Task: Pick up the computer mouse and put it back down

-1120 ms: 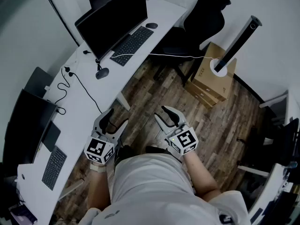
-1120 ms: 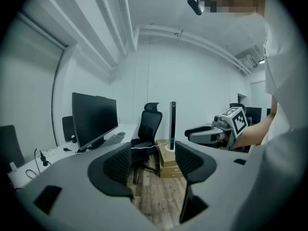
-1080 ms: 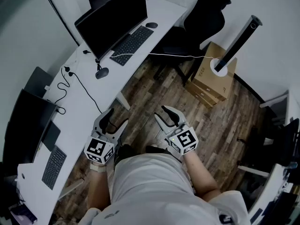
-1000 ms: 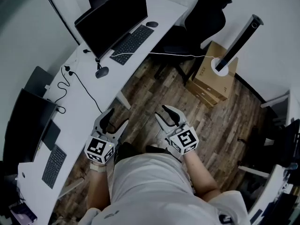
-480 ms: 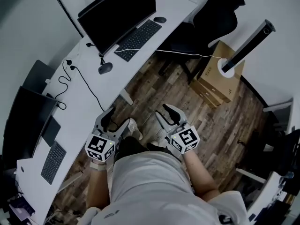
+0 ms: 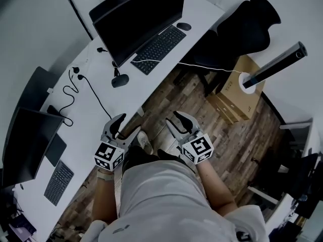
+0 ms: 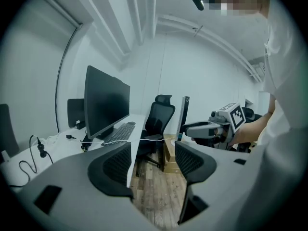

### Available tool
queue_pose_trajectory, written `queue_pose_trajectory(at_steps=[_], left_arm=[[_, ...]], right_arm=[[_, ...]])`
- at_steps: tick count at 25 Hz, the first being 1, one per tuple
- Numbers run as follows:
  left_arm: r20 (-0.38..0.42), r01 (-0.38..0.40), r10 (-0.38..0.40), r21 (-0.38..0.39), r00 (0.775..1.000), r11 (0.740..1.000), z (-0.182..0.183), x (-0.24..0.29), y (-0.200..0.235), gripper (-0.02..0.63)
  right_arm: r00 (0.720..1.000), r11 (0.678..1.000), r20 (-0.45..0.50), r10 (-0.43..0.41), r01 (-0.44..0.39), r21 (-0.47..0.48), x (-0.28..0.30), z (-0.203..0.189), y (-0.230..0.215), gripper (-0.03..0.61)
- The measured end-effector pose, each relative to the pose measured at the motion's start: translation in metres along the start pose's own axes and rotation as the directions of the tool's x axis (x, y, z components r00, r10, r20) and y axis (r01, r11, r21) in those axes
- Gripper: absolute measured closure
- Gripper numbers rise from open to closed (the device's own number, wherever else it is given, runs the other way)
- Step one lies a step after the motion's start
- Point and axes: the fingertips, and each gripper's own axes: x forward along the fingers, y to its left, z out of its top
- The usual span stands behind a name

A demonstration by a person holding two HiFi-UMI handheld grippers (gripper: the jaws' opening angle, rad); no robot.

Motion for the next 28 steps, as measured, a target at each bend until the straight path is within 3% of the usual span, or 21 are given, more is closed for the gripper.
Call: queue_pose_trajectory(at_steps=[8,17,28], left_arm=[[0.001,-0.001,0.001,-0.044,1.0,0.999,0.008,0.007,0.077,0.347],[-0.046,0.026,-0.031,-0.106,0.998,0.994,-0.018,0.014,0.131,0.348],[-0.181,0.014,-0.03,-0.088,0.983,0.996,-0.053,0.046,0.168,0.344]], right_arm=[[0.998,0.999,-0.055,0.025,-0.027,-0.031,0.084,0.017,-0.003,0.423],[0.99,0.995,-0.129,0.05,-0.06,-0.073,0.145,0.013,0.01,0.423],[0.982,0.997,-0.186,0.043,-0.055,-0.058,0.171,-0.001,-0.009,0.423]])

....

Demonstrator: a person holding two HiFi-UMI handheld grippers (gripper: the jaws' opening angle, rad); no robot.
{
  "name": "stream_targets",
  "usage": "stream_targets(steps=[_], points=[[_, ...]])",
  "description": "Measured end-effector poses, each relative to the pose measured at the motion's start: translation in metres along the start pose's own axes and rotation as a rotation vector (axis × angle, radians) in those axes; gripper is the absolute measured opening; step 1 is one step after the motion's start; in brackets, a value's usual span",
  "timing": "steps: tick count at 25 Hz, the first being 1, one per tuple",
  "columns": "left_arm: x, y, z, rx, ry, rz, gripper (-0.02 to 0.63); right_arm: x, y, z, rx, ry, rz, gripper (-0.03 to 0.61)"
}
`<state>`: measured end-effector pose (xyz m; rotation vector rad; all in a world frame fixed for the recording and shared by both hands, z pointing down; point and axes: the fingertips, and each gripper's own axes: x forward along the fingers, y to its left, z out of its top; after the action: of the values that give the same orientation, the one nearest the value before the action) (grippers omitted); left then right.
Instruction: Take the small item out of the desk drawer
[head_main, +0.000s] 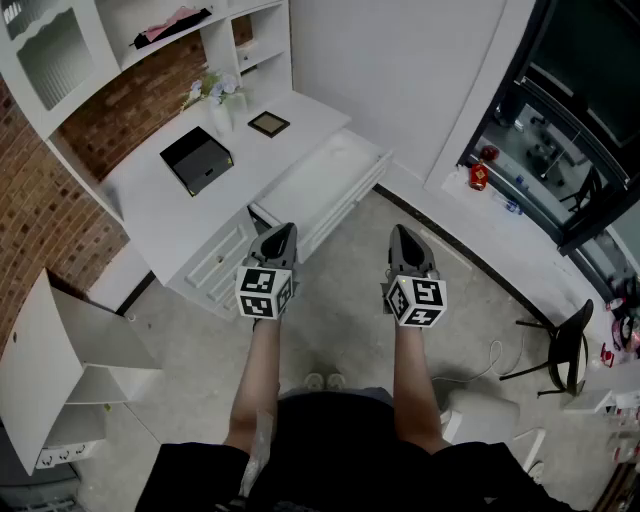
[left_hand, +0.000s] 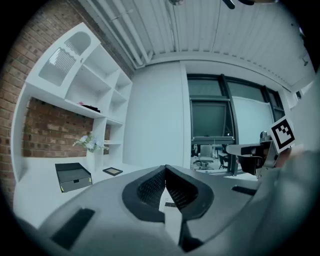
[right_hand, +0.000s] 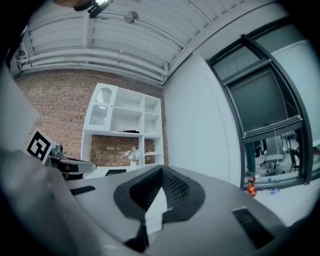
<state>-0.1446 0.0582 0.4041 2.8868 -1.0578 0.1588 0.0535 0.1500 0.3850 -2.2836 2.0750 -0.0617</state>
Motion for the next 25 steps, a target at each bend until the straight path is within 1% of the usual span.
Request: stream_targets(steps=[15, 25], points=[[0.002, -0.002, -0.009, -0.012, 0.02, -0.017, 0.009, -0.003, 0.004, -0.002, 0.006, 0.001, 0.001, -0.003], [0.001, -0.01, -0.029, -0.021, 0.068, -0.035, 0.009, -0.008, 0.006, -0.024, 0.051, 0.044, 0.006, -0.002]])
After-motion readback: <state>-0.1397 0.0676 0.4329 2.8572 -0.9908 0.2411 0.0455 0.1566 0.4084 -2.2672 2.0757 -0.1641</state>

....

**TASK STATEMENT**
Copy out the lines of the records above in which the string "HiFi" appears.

**WRITTEN RESPONSE**
A demonstration by a person holding two HiFi-UMI handheld grippers (gripper: the jaws' opening angle, rad); no robot.
Demonstrator: a person holding two HiFi-UMI handheld grippers (gripper: the jaws' opening angle, rad); no robot.

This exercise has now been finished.